Looking for a better method to do Quaternion differentiaton

Question

I have a quaternion (4x1) and an angular velocity vector(3x1) and I call a function to calculates the differential quaternion as explained in this web. The code looks like this:

    float wx = w.at<float>(0);
float wy = w.at<float>(1);
float wz = w.at<float>(2);
float qw = q.at<float>(3); //scalar component 
float qx = q.at<float>(0);
float qy = q.at<float>(1);
float qz = q.at<float>(2);

q.at<float>(0) = 0.5f * (wx*qw + wy*qz - wz*qy);    // qdiffx
q.at<float>(1) = 0.5f * (wy*qw + wz*qx - wx*qz);    // qdiffy
q.at<float>(2) = 0.5f * (wz*qw + wx*qy - wy*qx);    // qdiffz
q.at<float>(3) = -0.5f * (wx*qx + wy*qy + wz*qz);   // qdiffw

So now I have the differential quaternion stored in q and then I update the quaternion by simply adding this differential quaternion.

Is this method suitable for predicting movement of rigid objects or is there a better method to predict quaternion with angular velocity? This works but I am not getting the expected results.

Answer 1

There are a couple things that might be going on. You don't mention re-normalizing that quaternion. Bad things will definitely happen if you're not doing that. You also don't say that you multiply the delta-quaternion components by the amount of time that has passed dt before you add them to the original quaternion. If your angular velocity is in radians per second, but you're only stepping forward by a fraction of a second, you'll step too far. However, even so, since you're stepping through a discrete amount of time and trying to pretend that it's infinitesimal, weird things are going to happen, particularly if your timestep or angular velocity is large.

The physics engine, ODE, provides the option to update a body's rotation from its angular velocity as though it were taking an infinitesimal step or to update using a finite sized step. The finite step is much more accurate, but involves some trig. functions and so is a little bit slower. The relevant ODE source code can be seen here, lines 300-321, with code finding the delta-quaternion here, line 310.

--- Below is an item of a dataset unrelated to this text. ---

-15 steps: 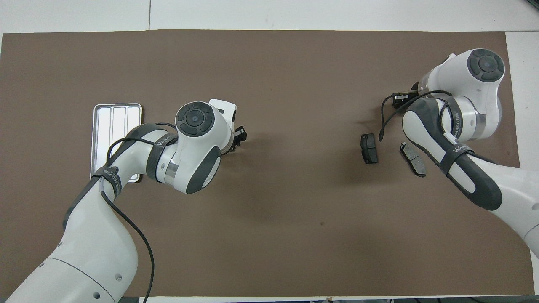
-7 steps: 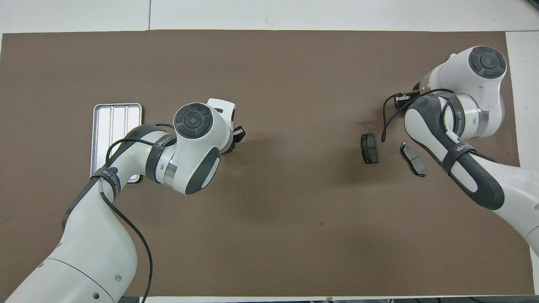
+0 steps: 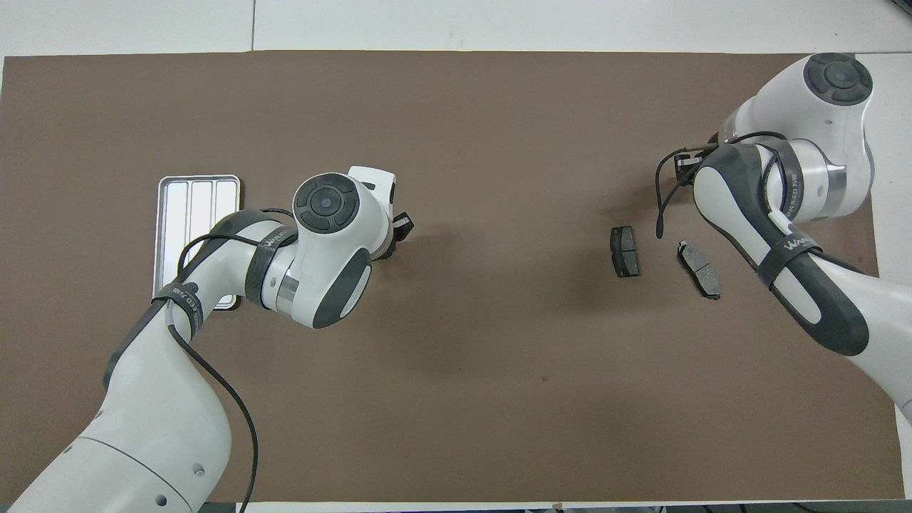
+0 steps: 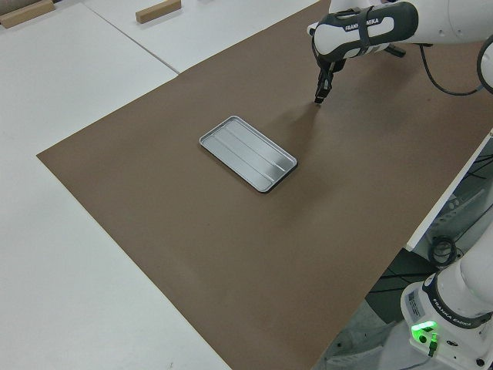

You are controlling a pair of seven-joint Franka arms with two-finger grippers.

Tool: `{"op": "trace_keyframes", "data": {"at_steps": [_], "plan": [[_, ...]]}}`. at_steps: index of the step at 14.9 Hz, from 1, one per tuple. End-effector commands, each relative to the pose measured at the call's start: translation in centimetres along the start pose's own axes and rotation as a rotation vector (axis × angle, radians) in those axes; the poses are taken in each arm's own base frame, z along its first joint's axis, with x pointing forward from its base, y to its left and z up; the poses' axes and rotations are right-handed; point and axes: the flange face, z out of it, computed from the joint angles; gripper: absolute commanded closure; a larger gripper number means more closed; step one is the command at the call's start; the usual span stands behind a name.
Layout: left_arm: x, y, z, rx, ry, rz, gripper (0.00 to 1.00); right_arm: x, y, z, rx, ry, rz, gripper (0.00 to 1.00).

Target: Pick bearing gear from pile to tray

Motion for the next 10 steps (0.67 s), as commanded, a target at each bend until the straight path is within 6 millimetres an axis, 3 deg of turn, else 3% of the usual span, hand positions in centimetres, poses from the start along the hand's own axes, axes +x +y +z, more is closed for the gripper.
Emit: {"op": "trace_keyframes", "data": {"at_steps": [1,3,5,7,8,10], "plan": [[3.2,-9.4,-5.2,0.039,-0.019,0.092,0.88,-1.4,-1.1,-6.0,-0.035,-0.024,-0.043,1.00],[6.4,-15.2,-5.5,0.048,-0.042,0.182,0.88,-2.5,-4.3,-10.6,-0.032,-0.038,-0.062,1.00],[8.9,-20.8,-4.7,0.050,-0.071,0.276,0.88,-4.3,-9.3,-13.5,0.007,-0.053,0.031,1.00],[11.3,-25.4,-4.5,0.034,-0.078,0.347,0.88,-5.9,-16.6,-15.1,0.023,-0.071,0.156,1.00],[11.9,-26.6,-4.5,0.027,-0.067,0.358,0.88,-6.9,-21.0,-16.2,0.039,-0.056,0.223,1.00],[12.0,-26.7,-3.1,0.015,-0.029,0.351,0.88,-8.9,-27.7,-16.7,0.078,-0.053,0.380,1.00]]}}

float wMag = sqrt(wx*wx + wy*wy + wz*wz);
float theta = 0.5f*wMag*dt;
q[0] = cos(theta);  // Scalar component
float s = sinc(theta)*0.5f*dt;
q[1] = wx * s; 
q[2] = wy * s;
q[3] = wz * s;

Where sinc(x) is:

if (fabs(x) < 1.0e-4) return (1.0) - x*x*(0.166666666666666666667);
else return sin(x)/x;

This allows you to avoid the divide-by-zero problem and is still very precise.

The quaternion q is then pre-multiplied onto the existing quaternion representation of the body's orientation. Then, re-normalize.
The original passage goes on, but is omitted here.